Sunday, 23 December 2012

Warren Buffett Intrinsic Value Calculator - Determine if Stock is Undervalued or Not.

Warren Buffett's 4 Rules:
1.  Vigilant Leaders
2.  Long Term Prospects
3.  Stock Stability
4.  Undervalued

Non-Predictable Company (Andrew :-) )
  1. Lots of Debt
  2. No Long Term Prospects
  3. Not Stable
  4. Price ? - Can't be determined due to stability
Predictable Company (Linda :-) )
  1. Manageable Debt
  2. Long-term Prospects
  3. Stable 
  4. Market Price = $44.33  Intrinsic Value = ?

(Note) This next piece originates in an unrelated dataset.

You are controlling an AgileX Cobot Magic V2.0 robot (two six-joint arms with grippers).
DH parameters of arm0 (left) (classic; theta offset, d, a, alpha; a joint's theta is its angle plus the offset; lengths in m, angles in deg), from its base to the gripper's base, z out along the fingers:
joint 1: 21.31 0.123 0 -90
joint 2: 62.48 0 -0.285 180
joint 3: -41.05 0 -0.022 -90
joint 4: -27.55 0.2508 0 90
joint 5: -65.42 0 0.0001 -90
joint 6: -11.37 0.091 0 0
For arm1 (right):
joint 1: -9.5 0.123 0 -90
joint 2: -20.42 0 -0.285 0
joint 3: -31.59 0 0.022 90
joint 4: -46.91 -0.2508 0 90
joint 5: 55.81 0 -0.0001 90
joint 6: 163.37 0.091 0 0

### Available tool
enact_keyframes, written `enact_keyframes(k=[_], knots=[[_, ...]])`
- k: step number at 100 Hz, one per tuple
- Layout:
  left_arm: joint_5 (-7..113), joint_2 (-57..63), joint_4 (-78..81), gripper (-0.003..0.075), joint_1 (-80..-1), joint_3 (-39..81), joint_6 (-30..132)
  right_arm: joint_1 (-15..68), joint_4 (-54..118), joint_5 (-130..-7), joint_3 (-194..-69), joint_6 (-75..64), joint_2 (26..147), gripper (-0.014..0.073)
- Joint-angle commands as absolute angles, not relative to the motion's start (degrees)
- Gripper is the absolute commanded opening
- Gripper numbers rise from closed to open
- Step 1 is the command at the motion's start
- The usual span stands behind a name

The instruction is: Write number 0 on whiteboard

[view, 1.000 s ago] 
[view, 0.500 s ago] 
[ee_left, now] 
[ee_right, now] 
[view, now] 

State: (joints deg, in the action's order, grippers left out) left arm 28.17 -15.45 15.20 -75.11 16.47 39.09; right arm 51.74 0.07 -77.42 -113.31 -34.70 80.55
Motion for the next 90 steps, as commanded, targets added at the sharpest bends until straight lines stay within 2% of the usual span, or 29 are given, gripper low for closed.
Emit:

Lesson Objective 1: How do we calculate the intrinsic value of a stock
Lesson Objective 2: How do we use the intrinsic value calculator

Summary of this lesson

In this lesson, students learned that the intrinsic value can be defined as the discounted value of the cash that can be taken out of a business during it's remaining life. For us, we've defined the life as the next ten years. This way, we can discount that cash by the 10 year federal note. The Cash that we are taking out of the business is simply the dividends and the book value growth during the next 10 years. Since these numbers need to be estimated, it's very important to ensure that Warren Buffett's third rule (a stock must be stable and understandable) is met.
When a company doesn't have a history of linear growth, estimating the cash that they will produce for the next ten years becomes more speculative. When we look at the root of the intrinsic value calculator, it operates off of the same principals as a bond calculator. Instead of using coupons, we substitute dividends. And instead of using par value (or value at maturity) we estimate the book value of the business in 10 years. The value that we use to discount the summation of the cash is simply the 10 year federal note.
Although the previous paragraph might sound confusing to some, it's application is fairly straight forward. The reason Buffett says, "Two people looking at the same set of facts, will almost inevitably come up with at least slightly different intrinsic value figures," is due to a difference in opinion of the future cash flows. Since some investors are more conservative than others, their estimates of book value growth or dividend payments may be lower. This will immediately change the intrinsic value. Your job as an intelligent investor is to determine your own tolerance for risk and conservative estimates on how much money you will receive while owning the stock for a 10 year period.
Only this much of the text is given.